Responding to a request to fetch her a champagne cocktail, I’m slinking my way through a crowd of guests when I see Marina hurrying in my direction. “Put those glasses down for a moment and come with me,” she orders and hurries out the door of the dining room and into the marbled corridor that leads to the kitchen.
“Somebody working in the kitchen took a phone message from my friend at the carabinieri. He says it’s urgent. Since you are spending so much time with this Lorenzo, I thought you might know what this call is about.”
I nod and say I do.
“Explain it to me then!” she orders.
And I elaborate on the thief’s plan to enter the main house through the secret passage that was once used by the Jews.

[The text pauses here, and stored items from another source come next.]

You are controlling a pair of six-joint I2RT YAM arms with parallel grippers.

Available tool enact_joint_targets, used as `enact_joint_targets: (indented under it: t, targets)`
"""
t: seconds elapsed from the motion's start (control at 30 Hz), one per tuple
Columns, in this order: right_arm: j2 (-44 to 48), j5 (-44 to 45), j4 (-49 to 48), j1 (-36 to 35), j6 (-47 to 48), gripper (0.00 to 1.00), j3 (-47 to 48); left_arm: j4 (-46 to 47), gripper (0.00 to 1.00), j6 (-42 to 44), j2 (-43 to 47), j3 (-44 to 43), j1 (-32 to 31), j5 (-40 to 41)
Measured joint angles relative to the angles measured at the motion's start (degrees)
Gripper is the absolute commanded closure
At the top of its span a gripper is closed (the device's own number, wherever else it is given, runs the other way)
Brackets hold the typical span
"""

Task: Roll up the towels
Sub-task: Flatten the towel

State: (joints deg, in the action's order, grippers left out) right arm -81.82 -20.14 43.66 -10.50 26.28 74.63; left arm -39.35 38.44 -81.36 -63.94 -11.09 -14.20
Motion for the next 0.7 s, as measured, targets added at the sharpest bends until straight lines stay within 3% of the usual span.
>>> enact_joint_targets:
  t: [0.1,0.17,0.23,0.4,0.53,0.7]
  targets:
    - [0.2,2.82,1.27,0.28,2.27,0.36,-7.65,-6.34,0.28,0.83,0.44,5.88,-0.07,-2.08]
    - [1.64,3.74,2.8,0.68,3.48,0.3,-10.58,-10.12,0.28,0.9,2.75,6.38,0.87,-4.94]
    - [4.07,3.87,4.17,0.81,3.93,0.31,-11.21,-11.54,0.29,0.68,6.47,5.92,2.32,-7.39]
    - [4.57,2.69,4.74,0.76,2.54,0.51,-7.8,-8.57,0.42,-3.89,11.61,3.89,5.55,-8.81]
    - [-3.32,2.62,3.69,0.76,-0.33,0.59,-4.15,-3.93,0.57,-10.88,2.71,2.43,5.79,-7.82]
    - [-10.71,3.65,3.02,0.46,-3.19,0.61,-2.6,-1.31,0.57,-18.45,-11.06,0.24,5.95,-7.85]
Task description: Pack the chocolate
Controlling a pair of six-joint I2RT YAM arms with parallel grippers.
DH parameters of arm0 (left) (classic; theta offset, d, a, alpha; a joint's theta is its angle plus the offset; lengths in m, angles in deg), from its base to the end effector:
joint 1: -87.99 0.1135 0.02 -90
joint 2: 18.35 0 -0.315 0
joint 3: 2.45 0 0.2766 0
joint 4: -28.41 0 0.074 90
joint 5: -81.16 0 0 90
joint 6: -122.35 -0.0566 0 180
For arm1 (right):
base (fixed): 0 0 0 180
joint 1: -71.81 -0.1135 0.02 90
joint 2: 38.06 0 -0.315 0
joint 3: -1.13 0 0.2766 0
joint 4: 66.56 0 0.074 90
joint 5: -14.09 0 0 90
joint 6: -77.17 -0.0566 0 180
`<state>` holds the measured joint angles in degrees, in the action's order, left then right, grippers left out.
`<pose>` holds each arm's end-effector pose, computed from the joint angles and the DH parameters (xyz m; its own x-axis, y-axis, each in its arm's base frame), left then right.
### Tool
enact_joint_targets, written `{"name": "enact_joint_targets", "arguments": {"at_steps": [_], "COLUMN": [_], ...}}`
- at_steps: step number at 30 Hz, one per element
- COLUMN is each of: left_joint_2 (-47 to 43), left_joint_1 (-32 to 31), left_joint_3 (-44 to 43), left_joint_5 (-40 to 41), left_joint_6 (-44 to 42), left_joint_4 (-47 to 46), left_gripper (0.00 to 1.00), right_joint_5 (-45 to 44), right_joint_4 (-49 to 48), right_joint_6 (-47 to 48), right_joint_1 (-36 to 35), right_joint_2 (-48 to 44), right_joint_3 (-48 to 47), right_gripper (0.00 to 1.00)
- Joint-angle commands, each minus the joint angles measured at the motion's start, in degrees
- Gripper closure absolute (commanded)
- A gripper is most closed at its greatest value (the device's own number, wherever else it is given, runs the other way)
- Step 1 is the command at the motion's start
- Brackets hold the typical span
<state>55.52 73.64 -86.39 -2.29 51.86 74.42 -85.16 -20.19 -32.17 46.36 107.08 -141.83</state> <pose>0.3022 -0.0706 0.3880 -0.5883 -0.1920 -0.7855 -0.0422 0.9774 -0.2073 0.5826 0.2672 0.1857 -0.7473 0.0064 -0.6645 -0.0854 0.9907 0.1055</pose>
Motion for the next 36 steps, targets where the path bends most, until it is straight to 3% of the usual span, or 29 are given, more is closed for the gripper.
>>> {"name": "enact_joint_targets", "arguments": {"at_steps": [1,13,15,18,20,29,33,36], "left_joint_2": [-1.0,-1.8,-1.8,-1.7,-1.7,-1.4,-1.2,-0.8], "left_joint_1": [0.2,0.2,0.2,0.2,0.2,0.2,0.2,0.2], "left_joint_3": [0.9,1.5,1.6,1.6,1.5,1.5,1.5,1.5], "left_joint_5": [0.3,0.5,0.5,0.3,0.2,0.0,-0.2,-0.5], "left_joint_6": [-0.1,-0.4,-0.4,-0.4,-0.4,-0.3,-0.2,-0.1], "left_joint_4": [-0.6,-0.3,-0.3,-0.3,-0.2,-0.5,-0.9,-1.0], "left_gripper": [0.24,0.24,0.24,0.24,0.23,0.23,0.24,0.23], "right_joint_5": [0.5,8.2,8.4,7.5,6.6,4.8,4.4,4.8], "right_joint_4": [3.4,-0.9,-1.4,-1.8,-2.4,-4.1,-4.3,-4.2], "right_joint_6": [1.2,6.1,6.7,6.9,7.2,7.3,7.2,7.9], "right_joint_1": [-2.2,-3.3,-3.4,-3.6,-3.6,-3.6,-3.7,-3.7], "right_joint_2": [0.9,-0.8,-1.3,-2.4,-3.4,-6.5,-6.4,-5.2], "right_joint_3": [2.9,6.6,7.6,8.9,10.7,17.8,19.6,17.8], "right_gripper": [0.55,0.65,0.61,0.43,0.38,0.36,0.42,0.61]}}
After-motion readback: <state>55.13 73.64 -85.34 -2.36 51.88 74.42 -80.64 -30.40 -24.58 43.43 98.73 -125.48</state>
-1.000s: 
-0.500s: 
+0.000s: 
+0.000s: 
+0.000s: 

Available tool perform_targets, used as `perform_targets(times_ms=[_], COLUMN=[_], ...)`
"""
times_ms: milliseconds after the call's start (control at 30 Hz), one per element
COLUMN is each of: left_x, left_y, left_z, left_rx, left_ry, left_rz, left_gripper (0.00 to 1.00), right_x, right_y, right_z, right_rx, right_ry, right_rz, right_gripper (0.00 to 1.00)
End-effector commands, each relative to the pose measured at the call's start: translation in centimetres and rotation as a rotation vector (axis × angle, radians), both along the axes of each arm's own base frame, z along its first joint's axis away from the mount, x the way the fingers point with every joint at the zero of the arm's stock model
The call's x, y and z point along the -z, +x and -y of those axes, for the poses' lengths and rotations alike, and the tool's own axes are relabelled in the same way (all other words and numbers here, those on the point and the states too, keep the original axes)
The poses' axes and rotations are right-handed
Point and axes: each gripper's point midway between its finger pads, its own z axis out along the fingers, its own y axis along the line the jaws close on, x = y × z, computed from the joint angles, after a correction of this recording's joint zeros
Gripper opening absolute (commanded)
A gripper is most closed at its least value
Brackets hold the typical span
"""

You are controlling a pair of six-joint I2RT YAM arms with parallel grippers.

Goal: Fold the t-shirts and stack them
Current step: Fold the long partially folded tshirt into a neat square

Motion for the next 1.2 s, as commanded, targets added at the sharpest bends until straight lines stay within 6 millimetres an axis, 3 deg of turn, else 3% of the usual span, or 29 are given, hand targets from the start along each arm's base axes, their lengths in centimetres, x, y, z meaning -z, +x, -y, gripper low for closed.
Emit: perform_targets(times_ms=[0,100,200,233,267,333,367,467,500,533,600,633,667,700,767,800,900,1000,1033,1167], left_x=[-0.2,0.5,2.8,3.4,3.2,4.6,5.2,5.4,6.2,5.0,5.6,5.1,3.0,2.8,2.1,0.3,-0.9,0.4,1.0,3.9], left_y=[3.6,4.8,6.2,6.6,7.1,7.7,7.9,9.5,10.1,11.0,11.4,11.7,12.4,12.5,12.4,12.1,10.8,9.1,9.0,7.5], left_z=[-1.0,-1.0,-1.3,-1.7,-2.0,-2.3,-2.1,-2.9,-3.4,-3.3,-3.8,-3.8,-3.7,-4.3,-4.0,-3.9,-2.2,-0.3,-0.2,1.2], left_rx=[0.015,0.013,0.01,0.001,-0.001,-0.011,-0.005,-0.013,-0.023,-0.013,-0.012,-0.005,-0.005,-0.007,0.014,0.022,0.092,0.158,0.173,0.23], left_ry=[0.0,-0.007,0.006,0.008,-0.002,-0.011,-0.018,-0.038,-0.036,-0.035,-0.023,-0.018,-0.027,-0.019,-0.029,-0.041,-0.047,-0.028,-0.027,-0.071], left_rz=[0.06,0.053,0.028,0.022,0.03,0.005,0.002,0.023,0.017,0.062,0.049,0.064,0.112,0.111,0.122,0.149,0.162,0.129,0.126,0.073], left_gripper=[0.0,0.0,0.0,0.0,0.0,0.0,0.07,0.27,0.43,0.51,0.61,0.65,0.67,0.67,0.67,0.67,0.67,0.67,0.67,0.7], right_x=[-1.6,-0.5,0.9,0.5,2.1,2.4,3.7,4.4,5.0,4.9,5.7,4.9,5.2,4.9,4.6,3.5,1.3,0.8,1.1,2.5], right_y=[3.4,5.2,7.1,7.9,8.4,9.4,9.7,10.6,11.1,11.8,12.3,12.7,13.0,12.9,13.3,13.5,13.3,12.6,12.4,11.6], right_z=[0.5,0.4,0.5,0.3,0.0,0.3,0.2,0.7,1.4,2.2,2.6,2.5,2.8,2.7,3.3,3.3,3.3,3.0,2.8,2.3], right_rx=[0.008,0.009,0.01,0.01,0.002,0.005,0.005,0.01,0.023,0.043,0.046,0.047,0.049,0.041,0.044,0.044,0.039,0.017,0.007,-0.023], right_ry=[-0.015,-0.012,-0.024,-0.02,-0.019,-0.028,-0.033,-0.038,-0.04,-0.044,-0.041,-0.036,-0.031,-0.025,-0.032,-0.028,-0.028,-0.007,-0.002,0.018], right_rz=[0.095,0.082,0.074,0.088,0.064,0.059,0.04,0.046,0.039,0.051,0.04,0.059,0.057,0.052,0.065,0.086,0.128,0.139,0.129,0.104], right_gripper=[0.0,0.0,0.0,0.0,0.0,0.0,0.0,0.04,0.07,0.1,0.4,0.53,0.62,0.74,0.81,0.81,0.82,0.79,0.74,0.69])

Marina looks baffled. “No, this is impossible! How would he know this?” I look at her and I must appear doubtful because she says, “Go on, tell me how!”
“Shoot the messenger,” I say with a groan. “Marina, you describe it all in Conversion.”
Marina resolutely shakes her head; however, when she speaks she sounds more uncertain. “I describe the passageway but certainly not everywhere it goes.”